Drawing a reference to the Gayathri Balaswamy case, which had been cited by the respondents, the court held that in that judgment the cases relied on were such that the modification of the award was in the exercise of the powers under Article 142 of the Constitution. Therefore, the court opined that it was erroneous to read this judicial trend into the wording of Section 34 of the Arbitration as a power to modify, revise and change awards. This would be inconsistent with the plethora of judgments as well as the scheme of the Arbitration Act, which sought to limit judicial interference.
Interestingly, to substantiate the aforementioned findings, the court in the present case stated, “in interpreting a statutory provision, a Judge must put himself in the shoes of Parliament and then ask whether Parliament intended this result. Parliament very clearly intended that no power of modification of an award exists in Section 34 of the Arbitration Act, 1996. It is only for Parliament to amend the aforesaid provision in the light of the experience of the courts in the working of the Arbitration Act, 1996, and bring it in line with other legislations the world over.” Therefore, through this extensive analysis of the provision of Section 34, the Court settled the law that Section 34 could not be interpreted to include a power to the court to modify the arbitral award.

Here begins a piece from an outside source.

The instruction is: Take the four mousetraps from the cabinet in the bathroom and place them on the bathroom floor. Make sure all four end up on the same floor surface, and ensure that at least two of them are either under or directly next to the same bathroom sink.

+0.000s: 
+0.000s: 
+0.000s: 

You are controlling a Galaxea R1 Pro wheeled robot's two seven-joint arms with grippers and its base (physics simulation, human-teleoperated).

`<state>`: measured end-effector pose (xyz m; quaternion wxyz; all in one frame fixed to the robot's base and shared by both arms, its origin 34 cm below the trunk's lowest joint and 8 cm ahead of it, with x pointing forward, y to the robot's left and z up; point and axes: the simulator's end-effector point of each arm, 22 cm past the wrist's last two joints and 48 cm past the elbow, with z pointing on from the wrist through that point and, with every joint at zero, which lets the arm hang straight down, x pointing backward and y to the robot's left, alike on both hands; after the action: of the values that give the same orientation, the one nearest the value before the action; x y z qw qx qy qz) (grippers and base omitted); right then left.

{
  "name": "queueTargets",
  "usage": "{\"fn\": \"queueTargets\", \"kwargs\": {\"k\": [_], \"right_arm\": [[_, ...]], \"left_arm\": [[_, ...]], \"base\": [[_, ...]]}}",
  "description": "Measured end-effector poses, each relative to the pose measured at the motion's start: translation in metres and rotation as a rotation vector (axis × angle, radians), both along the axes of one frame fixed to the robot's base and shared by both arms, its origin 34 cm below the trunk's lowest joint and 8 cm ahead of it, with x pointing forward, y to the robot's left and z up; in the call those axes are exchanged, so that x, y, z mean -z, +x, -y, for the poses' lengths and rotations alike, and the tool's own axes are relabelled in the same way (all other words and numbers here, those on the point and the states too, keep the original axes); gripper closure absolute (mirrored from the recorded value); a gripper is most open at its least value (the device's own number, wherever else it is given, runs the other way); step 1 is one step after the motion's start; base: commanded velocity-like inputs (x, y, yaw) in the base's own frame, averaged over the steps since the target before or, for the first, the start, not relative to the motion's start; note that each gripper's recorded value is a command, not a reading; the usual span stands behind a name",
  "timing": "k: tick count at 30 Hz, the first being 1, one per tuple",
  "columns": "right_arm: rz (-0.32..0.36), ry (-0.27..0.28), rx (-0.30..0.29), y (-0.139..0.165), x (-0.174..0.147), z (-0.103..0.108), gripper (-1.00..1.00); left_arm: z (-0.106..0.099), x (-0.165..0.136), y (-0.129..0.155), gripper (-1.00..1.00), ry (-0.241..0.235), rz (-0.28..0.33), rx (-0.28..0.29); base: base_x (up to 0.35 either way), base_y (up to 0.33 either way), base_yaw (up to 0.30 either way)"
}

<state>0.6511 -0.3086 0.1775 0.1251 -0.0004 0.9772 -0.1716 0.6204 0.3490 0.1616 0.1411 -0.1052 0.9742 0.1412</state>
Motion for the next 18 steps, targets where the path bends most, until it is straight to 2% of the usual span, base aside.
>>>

Conclusion: The decision of the court in the present case helps solve the inconsistencies in previous judgments of various courts and settle the law on the scope of powers granted to courts under Section 34 of the Arbitration Act. This is a welcome decision as it strengthens the pro-arbitration rhetoric of the court in recent judgments by limiting the judicial interference in the arbitral process. However, in spite of the court’s decision on the law, the appeal was dismissed on the merits of the case. The court refused to exercise its jurisdiction under Article 136 in favor of the appellants, with respect to the facts of the case. The rationale for the same is that it would be unfair that the awards be sent back to an arbitrator who is also appointed by the Central Government on a non-consensual basis so that he can merely render the same award again, without ensuring any real remedy to the respondents. Therefore, the Court dismissed the appeal on the facts of the case but overturned the position of the HC with respect to the law laid down regarding Section 34.